**Task brief:**
Below are the records; locate each line with the word "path" and copy it.

**Input data:**

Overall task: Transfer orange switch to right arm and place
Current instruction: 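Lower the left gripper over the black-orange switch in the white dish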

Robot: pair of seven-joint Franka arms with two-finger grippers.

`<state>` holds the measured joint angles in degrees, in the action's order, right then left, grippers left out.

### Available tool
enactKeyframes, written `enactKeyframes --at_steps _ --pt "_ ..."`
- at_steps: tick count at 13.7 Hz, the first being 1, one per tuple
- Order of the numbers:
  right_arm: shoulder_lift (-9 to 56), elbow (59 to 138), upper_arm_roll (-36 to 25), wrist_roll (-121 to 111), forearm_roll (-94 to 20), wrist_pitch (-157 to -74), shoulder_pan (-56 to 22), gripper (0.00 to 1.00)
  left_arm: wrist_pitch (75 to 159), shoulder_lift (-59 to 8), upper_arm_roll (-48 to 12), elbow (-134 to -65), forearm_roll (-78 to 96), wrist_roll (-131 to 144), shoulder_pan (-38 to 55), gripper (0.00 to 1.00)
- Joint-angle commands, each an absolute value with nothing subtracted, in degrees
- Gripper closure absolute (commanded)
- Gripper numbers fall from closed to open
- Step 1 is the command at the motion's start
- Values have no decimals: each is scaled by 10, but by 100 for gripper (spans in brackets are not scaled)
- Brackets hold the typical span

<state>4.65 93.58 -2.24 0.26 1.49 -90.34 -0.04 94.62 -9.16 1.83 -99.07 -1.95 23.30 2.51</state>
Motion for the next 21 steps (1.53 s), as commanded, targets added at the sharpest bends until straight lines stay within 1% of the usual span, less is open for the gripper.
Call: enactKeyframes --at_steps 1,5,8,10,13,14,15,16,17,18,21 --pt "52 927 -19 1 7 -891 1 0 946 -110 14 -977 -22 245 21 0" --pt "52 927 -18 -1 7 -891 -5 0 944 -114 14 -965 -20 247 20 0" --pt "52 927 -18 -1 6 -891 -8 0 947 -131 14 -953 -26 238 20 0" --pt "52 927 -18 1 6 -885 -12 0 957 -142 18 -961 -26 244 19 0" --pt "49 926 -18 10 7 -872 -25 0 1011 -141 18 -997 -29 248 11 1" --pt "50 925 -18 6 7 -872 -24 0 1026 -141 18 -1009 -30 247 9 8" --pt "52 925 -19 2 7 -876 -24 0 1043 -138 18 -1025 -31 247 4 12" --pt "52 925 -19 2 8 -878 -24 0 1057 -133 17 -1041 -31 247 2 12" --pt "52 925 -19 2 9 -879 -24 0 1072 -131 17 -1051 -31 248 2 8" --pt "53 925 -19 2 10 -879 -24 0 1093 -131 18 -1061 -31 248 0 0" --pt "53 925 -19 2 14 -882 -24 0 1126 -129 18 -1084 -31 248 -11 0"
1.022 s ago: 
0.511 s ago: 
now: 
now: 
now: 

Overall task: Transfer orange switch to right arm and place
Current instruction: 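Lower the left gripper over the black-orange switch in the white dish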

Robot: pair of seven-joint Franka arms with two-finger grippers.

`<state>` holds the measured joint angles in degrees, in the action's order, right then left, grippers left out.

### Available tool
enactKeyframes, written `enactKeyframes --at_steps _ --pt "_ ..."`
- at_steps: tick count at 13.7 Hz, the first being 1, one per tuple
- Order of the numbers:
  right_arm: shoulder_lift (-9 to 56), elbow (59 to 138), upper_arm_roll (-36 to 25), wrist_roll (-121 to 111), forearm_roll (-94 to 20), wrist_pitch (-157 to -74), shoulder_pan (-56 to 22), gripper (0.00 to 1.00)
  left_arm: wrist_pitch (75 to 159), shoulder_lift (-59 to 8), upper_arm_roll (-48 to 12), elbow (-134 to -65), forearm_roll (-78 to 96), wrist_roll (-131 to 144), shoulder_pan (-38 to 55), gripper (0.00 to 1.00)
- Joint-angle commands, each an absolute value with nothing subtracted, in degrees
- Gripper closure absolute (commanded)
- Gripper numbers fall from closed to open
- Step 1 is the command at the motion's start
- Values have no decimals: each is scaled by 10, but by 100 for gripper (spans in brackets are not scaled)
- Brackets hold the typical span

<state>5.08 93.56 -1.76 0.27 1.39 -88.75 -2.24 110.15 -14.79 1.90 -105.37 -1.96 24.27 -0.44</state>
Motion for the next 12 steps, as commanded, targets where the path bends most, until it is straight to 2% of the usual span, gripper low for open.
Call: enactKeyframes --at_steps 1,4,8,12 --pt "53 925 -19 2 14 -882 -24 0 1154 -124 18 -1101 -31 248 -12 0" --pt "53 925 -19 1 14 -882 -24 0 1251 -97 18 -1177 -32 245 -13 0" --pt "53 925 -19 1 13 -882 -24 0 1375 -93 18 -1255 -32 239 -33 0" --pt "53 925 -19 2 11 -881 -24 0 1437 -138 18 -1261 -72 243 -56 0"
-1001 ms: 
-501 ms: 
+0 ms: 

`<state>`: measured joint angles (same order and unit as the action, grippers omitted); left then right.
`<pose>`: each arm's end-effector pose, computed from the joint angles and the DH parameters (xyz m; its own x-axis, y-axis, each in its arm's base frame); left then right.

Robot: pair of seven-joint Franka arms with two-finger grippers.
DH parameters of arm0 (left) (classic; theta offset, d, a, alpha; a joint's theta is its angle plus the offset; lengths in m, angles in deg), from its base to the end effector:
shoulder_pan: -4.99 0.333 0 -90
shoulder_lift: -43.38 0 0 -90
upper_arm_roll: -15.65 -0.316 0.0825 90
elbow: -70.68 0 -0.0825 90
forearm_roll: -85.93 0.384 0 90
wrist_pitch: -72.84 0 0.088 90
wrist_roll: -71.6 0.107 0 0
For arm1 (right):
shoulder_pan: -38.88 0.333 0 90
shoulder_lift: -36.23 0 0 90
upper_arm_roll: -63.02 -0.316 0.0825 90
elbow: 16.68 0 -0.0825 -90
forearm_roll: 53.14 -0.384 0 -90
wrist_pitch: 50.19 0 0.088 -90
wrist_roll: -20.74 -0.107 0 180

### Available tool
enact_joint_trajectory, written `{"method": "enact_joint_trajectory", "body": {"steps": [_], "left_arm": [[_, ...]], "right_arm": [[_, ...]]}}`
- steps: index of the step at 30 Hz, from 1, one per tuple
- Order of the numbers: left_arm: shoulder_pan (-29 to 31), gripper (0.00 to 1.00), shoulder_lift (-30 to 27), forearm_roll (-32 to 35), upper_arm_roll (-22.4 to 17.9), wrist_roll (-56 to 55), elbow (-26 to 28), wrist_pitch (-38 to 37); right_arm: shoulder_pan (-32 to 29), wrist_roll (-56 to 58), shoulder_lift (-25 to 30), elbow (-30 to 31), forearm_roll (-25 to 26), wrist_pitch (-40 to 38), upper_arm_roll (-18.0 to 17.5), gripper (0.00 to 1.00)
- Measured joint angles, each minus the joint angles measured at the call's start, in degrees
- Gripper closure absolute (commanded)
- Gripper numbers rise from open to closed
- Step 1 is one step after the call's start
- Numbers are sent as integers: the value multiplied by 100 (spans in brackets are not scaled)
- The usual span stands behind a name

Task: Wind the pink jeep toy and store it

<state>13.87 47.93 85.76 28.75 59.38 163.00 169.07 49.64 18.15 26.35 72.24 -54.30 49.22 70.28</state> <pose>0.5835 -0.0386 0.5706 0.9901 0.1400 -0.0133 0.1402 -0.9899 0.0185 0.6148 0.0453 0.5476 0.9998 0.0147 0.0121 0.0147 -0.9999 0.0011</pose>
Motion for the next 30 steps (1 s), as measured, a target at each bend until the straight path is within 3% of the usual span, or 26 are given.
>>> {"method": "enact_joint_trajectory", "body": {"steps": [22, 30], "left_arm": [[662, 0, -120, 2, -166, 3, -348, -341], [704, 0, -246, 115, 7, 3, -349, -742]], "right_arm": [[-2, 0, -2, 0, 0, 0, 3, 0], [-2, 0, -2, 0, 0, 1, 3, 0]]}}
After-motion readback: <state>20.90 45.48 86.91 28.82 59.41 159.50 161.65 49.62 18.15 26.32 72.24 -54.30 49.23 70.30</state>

**Answer to this exercise:**
Motion for the next 12 steps, as commanded, targets where the path bends most, until it is straight to 2% of the usual span, gripper low for open.
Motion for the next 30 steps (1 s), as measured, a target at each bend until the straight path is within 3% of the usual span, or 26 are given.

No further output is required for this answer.